Heavyweight king Lewis, then aged 37 and coming off an apparent career-ending, legacy-solidifying KO win over Mike Tyson, decided to roll the dice one more time. Originally set to face Canada’s Kirk Johnson, Lewis ended up having around a week to get ready for late replacement Vitali Klitschko (Johnson pulling out injured).

Challenger Klitschko, then aged 32 and best known to most for “quitting” against Chris Byrd three years earlier, was eager to show the world he was a real fighter. Coming off five straight wins since the shoulder injury defeat to Byrd, Klitschko was about to give the boxing world a thrill.

Lewis, coming in at the heaviest weight of his stellar career, came out fast, yet he appeared to have no real game-plan. Later, Lennox said he wanted to drag Klitschko, for whom he seemed to have no genuine respect, into a bear-fight. The challenger was more than happy to comply. Bombs were exchanged from the offset and one of the wildest, most unskilled and ferociously entertaining heavyweight slugfests this side of George Foreman-Ron Lyle broke out.

Lewis tested Klitschko’s chin, Klitschko tested the champ’s chin. The two wrestled, tested each other’s sheer strength and willingly fought a street fight. Klitschko, hungrier and in better condition, eventually crept ahead on all three cards. Lewis, open-mouthed and struggling, soon had to dig deeper than ever before. After shipping some stunning shots in a fantastic second round, Lewis tore open a cut over Klitschko’s left eye in the third. It wasn’t long before the wound became an horrific one, arguably the worst in heavyweight championship history.

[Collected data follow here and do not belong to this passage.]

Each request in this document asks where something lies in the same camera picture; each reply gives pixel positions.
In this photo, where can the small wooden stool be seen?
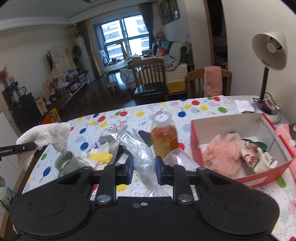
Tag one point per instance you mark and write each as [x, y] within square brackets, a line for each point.
[112, 86]

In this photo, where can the floral green-trim cloth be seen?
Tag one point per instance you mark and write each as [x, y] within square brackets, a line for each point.
[256, 158]

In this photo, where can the orange gift box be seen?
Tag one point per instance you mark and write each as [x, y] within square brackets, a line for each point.
[47, 120]

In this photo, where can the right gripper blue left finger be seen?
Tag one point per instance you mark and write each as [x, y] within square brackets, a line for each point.
[126, 171]

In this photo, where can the red white cardboard box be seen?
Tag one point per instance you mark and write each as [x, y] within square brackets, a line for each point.
[252, 126]

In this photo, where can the halved purple onion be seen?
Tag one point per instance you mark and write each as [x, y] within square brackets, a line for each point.
[268, 105]

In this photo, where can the panda tissue pack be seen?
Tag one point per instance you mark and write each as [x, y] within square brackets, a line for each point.
[107, 134]

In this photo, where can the clear plastic bag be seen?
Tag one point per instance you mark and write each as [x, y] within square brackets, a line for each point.
[145, 164]

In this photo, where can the white fluffy towel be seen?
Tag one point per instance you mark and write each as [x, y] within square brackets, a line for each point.
[55, 134]

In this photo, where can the yellow white sponge cloth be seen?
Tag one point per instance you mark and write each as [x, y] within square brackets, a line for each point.
[99, 158]

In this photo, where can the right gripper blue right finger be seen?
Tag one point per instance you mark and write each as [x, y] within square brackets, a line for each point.
[164, 172]

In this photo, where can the green ceramic cup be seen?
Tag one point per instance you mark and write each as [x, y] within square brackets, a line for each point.
[66, 163]

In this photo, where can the pink plastic bag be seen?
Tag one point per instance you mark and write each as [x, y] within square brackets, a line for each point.
[287, 134]

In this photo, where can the pink towel on chair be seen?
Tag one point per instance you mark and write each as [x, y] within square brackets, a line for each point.
[213, 85]

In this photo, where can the dark wooden chair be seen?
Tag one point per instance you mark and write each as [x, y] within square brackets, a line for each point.
[150, 79]

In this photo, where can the orange drink bottle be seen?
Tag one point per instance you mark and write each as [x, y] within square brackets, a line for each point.
[164, 134]

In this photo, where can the wooden chair at table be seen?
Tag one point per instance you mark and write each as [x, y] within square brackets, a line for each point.
[194, 83]

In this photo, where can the purple green sponge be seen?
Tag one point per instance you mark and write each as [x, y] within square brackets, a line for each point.
[146, 137]

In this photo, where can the silver desk lamp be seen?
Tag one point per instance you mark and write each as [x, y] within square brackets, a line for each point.
[271, 49]

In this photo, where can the white paper napkin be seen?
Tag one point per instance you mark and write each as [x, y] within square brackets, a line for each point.
[244, 106]

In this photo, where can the tv cabinet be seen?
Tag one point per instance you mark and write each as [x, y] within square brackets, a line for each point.
[60, 99]

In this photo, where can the sofa with blankets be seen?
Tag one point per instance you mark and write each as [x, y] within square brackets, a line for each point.
[176, 57]

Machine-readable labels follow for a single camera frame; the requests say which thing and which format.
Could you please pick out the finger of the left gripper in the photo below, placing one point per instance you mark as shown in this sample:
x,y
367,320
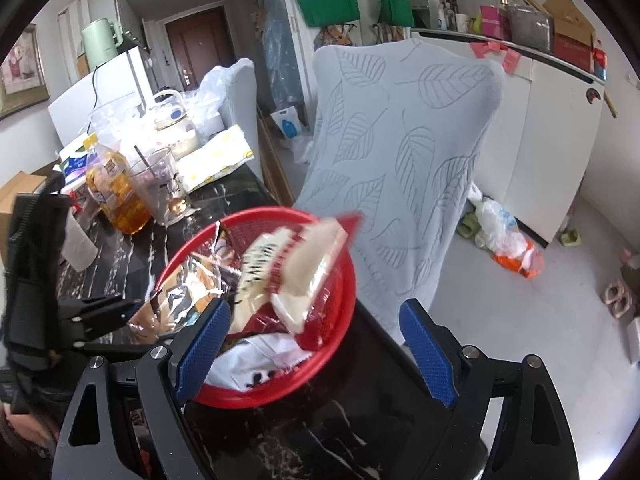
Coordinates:
x,y
92,318

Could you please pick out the iced tea bottle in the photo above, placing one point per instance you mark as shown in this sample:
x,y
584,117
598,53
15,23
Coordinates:
x,y
111,184

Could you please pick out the white black snack packet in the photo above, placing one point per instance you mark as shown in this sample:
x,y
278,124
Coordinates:
x,y
255,360

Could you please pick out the red white snack bag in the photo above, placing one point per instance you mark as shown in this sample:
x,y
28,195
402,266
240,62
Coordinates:
x,y
286,279

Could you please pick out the green tote bag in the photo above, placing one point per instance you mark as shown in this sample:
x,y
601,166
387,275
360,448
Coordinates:
x,y
322,13

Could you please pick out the white paper towel roll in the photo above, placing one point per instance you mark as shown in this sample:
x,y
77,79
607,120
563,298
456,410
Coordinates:
x,y
78,250

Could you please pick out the clear glass cup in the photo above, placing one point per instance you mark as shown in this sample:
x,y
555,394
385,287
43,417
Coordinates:
x,y
158,183

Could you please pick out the framed picture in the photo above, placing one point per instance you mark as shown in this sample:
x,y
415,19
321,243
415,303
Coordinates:
x,y
22,76

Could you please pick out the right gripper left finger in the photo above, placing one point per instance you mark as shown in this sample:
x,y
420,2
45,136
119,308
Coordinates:
x,y
195,348

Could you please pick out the green electric kettle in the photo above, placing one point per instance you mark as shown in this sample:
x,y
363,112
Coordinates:
x,y
101,39

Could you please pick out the white cabinet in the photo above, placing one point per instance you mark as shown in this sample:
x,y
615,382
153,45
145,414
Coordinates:
x,y
537,149

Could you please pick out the red plastic basket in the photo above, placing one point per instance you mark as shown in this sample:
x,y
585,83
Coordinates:
x,y
225,241

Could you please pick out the pink seaweed roll packet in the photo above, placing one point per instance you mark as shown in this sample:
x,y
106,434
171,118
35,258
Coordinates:
x,y
179,302

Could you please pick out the person left hand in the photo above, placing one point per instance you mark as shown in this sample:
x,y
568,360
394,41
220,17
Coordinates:
x,y
29,427

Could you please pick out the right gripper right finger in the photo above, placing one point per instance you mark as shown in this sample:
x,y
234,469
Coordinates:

Klitschko, unfazed by the gruesome damage, fought hard, maybe even harder than he had earlier in the fight. Lewis, appearing to have emptied his tank, cracked Vitali with a perfect right uppercut in the sixth round, yet the challenger took the hydrogen bomb and did not flinch. Now who would win? Who would prevail in the sugfest that had now shifted into a battle of attrition?

We know today that we never got an answer.

Klitschko, despite fierce protestations, was pulled out after the sixth round had ended. The crowd went wild – and firmly piled into Klitschko’s corner, cheering his efforts – and both fighters exchanged words. Klitschko asked Lennox for a rematch, the champ appeared to agree to one. “You promise?” Klitschko asked, before jabbing Lewis’ shoulder with a couple of shots. By his own admission, Vitali obsessed over a rematch for years; wondering constantly what we all wondered: could he have beaten Lewis, the “strongest” fighter he had ever encountered?

But as we know, there was no part-two, no sequel, no satisfying conclusion to this great fight with an inconclusive ending. Who would have won had the two greats met when Klitschko’s savage facial injuries had had time enough to heal? We will never know.

In many ways, this never to happen rematch tops the long list of ‘what ifs?’ in boxing.